> Assignment:
For the records that follow, work out how many lines include "robot" and give only that count.

> Dataset:
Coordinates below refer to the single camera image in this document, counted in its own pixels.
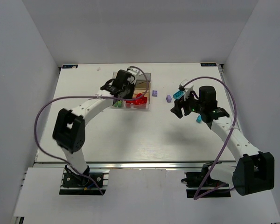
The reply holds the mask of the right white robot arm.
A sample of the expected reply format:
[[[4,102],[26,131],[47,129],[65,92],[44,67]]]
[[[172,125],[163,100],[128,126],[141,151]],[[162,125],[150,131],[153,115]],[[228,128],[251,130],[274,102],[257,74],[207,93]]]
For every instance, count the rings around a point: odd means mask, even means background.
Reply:
[[[234,127],[229,113],[217,105],[216,90],[202,86],[199,95],[189,89],[174,101],[171,112],[178,118],[195,112],[224,143],[233,155],[236,166],[213,161],[203,165],[201,173],[191,177],[192,182],[207,186],[226,184],[240,195],[258,193],[274,188],[274,157],[263,153]]]

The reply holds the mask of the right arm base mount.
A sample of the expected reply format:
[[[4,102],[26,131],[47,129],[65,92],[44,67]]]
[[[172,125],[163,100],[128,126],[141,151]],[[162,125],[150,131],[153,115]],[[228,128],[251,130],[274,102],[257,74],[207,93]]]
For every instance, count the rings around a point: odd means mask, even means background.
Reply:
[[[201,171],[199,172],[186,172],[185,178],[181,179],[181,183],[186,185],[186,194],[187,198],[194,198],[196,191],[205,175],[207,174],[209,167],[212,165],[212,162],[206,163],[202,166]],[[202,189],[199,192],[203,194],[207,191],[212,190],[213,188],[223,184],[219,180],[212,179],[210,176],[207,178],[206,182],[203,184]],[[229,185],[225,184],[224,187],[217,189],[205,196],[203,198],[228,198],[231,197],[231,192],[229,190]]]

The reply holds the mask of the teal 2x4 lego brick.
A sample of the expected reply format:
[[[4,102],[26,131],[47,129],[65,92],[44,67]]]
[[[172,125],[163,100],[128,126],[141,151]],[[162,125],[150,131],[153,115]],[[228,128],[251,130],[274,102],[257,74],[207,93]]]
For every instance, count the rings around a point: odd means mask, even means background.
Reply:
[[[173,94],[174,99],[180,99],[184,95],[184,91],[177,91]]]

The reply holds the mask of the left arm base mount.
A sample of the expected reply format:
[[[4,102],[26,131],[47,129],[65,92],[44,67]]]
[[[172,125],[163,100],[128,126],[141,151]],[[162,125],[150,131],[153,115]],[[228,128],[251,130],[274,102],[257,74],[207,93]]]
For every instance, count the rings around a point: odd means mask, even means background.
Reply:
[[[106,192],[108,185],[108,173],[106,172],[90,172],[89,176],[101,189],[101,192],[94,182],[85,177],[79,177],[66,169],[63,170],[62,180],[60,184],[60,195],[78,195],[78,196],[102,196]]]

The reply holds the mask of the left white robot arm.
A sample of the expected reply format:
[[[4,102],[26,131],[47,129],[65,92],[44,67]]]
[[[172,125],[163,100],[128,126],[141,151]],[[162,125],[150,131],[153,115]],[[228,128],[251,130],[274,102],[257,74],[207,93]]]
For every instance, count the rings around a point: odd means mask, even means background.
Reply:
[[[108,80],[95,95],[79,106],[58,113],[53,139],[62,148],[66,160],[70,163],[67,170],[74,174],[89,175],[82,152],[85,143],[85,126],[104,109],[112,106],[114,98],[131,99],[140,74],[138,69],[119,70],[113,80]]]

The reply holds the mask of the red rounded lego brick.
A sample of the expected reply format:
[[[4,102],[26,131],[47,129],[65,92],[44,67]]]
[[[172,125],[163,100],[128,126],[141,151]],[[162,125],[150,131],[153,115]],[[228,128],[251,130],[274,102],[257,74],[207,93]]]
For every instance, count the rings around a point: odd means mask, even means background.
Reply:
[[[133,105],[139,105],[139,104],[141,104],[141,101],[139,99],[137,99],[137,100],[127,100],[126,103],[133,104]]]

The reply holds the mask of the light blue small lego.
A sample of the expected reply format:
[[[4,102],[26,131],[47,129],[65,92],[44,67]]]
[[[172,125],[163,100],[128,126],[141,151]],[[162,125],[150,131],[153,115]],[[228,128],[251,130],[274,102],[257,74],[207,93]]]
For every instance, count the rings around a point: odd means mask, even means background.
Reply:
[[[196,118],[196,122],[197,122],[197,123],[201,123],[201,122],[202,122],[202,117],[201,117],[201,115],[199,115],[199,116]]]

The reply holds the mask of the lilac 2x2 lego brick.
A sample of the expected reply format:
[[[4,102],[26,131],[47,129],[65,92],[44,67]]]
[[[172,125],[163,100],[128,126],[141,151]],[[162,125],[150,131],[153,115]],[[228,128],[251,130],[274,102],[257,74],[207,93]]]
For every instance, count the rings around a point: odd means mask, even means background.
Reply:
[[[157,97],[158,96],[158,91],[157,90],[153,90],[152,91],[152,96],[153,97]]]

> Written response:
2